Fifteen-year-old Reagan Wallace from St. Peters, Missouri got involved with training dogs during the pandemic. Now, she’s an active dog Agility competitor, placing third at the AKC Junior Agility Championship. In addition to Agility, Wallace and her dogs now participate in a variety of AKC sports, including Rally, Fast CAT, and Obedience.
Wallace competes with her dogs Zeusical the Musical AX AXJ XF (Zeus), an All-American, and Lewis’ Breaking out of Azkaban (Bellatrix), a Border Collie. She also co-owns and handles a variety of breeds including Golden Retrievers, an English Cocker Spaniel, and another Border Collie.
Wallace has always loved dogs and when she was younger, she got involved with Dock Diving with one of her aunt’s dogs. It was this experience that helped introduce her to showing and training dogs. “I have been training my family pets since I was really little, and I started competing in Dock Diving around 8 years old,” Wallace says.

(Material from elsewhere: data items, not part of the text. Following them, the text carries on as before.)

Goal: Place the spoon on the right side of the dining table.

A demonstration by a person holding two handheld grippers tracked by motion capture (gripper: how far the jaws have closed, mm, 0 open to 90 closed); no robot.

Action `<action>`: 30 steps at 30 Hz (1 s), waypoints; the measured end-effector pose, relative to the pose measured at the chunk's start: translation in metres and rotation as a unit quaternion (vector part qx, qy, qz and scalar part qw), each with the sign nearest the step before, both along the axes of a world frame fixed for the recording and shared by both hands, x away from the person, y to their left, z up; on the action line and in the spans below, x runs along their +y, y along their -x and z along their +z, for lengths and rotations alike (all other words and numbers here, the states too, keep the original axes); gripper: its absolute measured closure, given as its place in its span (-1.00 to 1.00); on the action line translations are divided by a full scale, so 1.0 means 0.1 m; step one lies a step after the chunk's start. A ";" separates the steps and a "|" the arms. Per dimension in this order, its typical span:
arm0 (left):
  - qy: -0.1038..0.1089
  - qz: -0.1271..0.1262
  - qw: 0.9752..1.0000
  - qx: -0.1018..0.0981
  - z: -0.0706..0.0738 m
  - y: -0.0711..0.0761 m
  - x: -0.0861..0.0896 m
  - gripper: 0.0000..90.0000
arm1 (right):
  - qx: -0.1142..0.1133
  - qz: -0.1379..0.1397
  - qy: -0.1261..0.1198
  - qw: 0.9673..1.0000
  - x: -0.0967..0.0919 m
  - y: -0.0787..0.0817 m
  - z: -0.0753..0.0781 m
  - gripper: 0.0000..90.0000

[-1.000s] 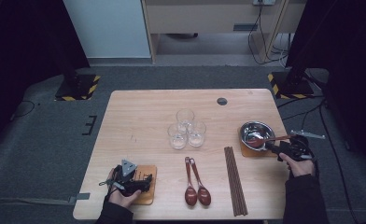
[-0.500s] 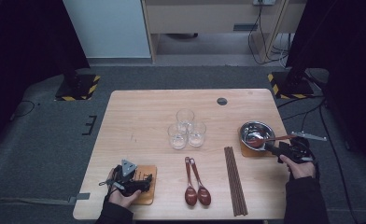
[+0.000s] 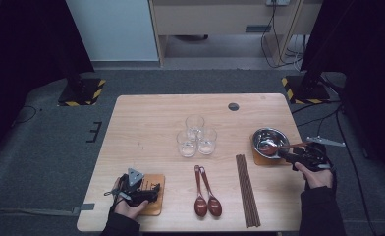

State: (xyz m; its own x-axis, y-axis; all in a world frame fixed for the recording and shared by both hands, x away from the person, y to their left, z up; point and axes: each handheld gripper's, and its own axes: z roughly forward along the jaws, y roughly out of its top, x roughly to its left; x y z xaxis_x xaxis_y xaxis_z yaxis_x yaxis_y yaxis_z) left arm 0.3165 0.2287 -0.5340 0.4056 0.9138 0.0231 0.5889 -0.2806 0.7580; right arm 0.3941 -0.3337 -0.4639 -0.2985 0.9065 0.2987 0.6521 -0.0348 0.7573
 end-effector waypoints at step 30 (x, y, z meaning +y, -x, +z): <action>0.000 0.000 1.000 0.000 0.00 0.00 0.00 -0.98 | -0.006 -0.014 0.033 0.999 -0.03 -0.32 0.01 -0.51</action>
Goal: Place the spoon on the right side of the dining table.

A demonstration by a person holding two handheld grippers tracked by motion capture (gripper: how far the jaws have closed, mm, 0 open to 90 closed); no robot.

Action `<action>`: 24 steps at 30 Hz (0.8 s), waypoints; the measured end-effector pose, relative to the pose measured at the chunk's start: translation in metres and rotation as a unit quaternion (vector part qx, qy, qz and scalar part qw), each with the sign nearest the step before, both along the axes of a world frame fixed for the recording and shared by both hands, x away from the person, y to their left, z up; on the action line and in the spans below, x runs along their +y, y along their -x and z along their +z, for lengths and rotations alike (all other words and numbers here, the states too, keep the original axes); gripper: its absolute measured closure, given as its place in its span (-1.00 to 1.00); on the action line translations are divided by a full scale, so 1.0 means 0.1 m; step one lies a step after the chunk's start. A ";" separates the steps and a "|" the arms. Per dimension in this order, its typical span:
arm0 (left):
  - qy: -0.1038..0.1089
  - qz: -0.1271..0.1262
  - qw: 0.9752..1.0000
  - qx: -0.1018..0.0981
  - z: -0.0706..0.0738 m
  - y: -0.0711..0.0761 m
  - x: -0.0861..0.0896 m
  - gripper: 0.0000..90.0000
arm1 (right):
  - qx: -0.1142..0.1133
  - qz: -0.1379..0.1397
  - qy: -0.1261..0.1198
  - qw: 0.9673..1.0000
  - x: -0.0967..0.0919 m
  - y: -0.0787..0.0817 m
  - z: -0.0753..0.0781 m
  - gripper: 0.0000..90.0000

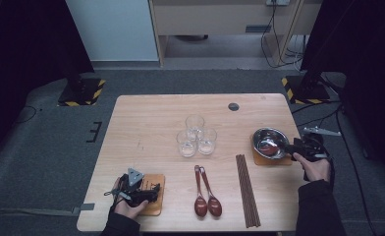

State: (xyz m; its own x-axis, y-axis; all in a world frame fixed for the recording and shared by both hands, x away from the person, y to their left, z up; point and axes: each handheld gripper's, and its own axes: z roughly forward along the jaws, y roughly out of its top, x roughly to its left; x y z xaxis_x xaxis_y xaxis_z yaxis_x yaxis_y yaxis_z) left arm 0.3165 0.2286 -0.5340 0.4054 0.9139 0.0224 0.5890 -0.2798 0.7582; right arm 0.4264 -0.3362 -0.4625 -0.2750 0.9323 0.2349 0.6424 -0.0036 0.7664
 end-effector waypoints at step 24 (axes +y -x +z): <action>0.000 -0.001 1.000 0.000 0.00 0.00 0.00 -0.98 | 0.016 -0.010 0.021 1.000 -0.02 -0.07 -0.06 -0.54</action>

But it wasn’t until a few years ago that she got more seriously interested in training. During the initial COVID quarantine Wallace got her first dog and wanted to be seriously involved in dog sports. Her first love? Agility. Wallace fell into the sport by chance through a family member.
“When my great-grandma was in a nursing home, a relative of mine would bring her dog in to visit,” she says. “She would always talk about her dog shows and invited me to come watch. When COVID hit I got my Novice A dog and started training agility. Everything has taken off from there.”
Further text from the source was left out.